◆ **TASK STATEMENT**
Your response should contain every line from the data below that holds the string "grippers".

=== Begin Enclosure ===

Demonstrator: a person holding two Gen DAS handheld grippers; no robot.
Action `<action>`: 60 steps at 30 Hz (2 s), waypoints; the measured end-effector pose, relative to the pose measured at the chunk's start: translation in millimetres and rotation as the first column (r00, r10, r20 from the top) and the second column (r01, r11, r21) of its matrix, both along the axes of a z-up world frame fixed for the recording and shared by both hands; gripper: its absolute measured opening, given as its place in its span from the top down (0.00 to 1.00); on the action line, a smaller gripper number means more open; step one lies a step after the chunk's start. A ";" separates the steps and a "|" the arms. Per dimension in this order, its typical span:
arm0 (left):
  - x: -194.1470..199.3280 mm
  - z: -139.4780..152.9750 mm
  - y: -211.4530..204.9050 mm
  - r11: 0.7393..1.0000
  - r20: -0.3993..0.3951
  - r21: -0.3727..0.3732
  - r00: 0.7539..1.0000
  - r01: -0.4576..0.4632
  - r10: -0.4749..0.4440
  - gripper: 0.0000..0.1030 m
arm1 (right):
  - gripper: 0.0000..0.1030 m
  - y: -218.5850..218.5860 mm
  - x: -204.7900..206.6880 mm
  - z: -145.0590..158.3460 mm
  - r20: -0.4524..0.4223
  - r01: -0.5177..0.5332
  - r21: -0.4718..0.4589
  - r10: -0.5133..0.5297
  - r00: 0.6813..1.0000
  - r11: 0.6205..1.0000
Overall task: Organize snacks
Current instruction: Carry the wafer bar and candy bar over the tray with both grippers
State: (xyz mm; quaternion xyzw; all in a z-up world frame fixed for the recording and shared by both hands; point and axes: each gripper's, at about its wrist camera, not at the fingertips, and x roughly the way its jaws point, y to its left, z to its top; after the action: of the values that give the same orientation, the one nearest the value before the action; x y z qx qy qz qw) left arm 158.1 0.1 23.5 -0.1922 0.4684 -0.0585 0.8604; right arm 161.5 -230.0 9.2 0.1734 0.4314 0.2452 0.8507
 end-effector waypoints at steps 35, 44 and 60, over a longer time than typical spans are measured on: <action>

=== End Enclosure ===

◆ **EXERCISE RESULT**
Demonstrator: a person holding two Gen DAS handheld grippers; no robot.
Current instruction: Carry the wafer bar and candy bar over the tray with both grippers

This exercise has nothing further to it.